Your task is to copy the lines of the data below from the line holding "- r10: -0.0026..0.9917" through the line holding "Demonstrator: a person", inclusive, exactly and with nothing added.
======== Recorded data
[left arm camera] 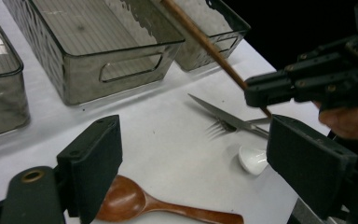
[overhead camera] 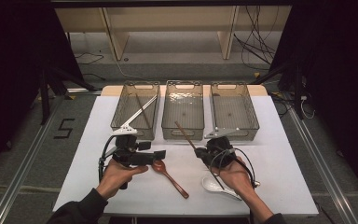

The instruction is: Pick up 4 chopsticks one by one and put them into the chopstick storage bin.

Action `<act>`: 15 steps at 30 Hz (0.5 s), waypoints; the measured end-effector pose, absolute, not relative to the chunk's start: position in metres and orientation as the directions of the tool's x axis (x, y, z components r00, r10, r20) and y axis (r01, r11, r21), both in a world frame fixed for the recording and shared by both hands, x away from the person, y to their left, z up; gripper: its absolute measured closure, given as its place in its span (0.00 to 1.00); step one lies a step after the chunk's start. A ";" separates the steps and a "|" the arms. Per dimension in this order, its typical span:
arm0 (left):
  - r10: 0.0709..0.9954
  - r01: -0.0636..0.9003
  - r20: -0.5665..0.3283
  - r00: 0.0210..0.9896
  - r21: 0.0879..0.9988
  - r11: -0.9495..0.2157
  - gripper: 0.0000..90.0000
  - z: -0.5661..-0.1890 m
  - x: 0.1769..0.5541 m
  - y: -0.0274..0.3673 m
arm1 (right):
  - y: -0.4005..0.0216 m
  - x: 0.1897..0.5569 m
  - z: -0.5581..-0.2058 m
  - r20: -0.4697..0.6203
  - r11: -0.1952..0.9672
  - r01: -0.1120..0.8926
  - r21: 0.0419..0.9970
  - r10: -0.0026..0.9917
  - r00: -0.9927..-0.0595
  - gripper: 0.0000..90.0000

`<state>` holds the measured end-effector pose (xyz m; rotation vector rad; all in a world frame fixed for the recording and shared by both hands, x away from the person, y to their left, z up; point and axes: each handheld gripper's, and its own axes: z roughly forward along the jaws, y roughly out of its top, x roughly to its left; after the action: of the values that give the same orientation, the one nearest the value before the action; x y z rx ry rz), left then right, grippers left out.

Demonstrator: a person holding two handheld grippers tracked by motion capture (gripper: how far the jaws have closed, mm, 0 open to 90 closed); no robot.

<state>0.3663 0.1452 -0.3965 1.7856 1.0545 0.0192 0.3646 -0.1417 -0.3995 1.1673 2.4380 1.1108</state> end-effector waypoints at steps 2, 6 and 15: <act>0.655 0.644 -0.440 0.614 0.759 -0.094 0.21 -0.395 0.367 0.143 | -0.137 0.362 -0.399 0.122 0.400 0.569 0.718 0.733 -0.669 0.94; 0.672 0.608 -0.380 0.636 0.783 -0.132 0.21 -0.389 0.368 0.142 | -0.131 0.359 -0.399 0.117 0.422 0.556 0.716 0.713 -0.692 0.94; 0.662 0.621 -0.400 0.634 0.773 -0.128 0.21 -0.386 0.373 0.143 | -0.125 0.355 -0.399 0.107 0.461 0.524 0.716 0.669 -0.735 0.94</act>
<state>0.3732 0.1429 -0.3863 1.8123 1.0318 0.0491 0.3546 -0.1247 -0.3989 1.0408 2.5183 1.1334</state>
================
• **Written reply**
  - r10: -0.0026..0.9917
  - r00: -0.9927..-0.0595
  - gripper: 0.0000..90.0000

`<state>` holds the measured end-effector pose (xyz m; rotation vector rad; all in a world frame fixed for the recording and shared by both hands, x away from the person, y to their left, z up; point and axes: each handheld gripper's, and its own axes: z roughly forward along the jaws, y roughly out of its top, x roughly to its left; after the action: of the values that give the same orientation, the one nearest the value before the action; x y z rx ry rz), left then right, grippers left out.

Demonstrator: a person holding two handheld grippers tracked by motion capture (gripper: how far the jaws have closed, mm, 0 open to 90 closed); no robot.

What was requested is fully covered by this answer.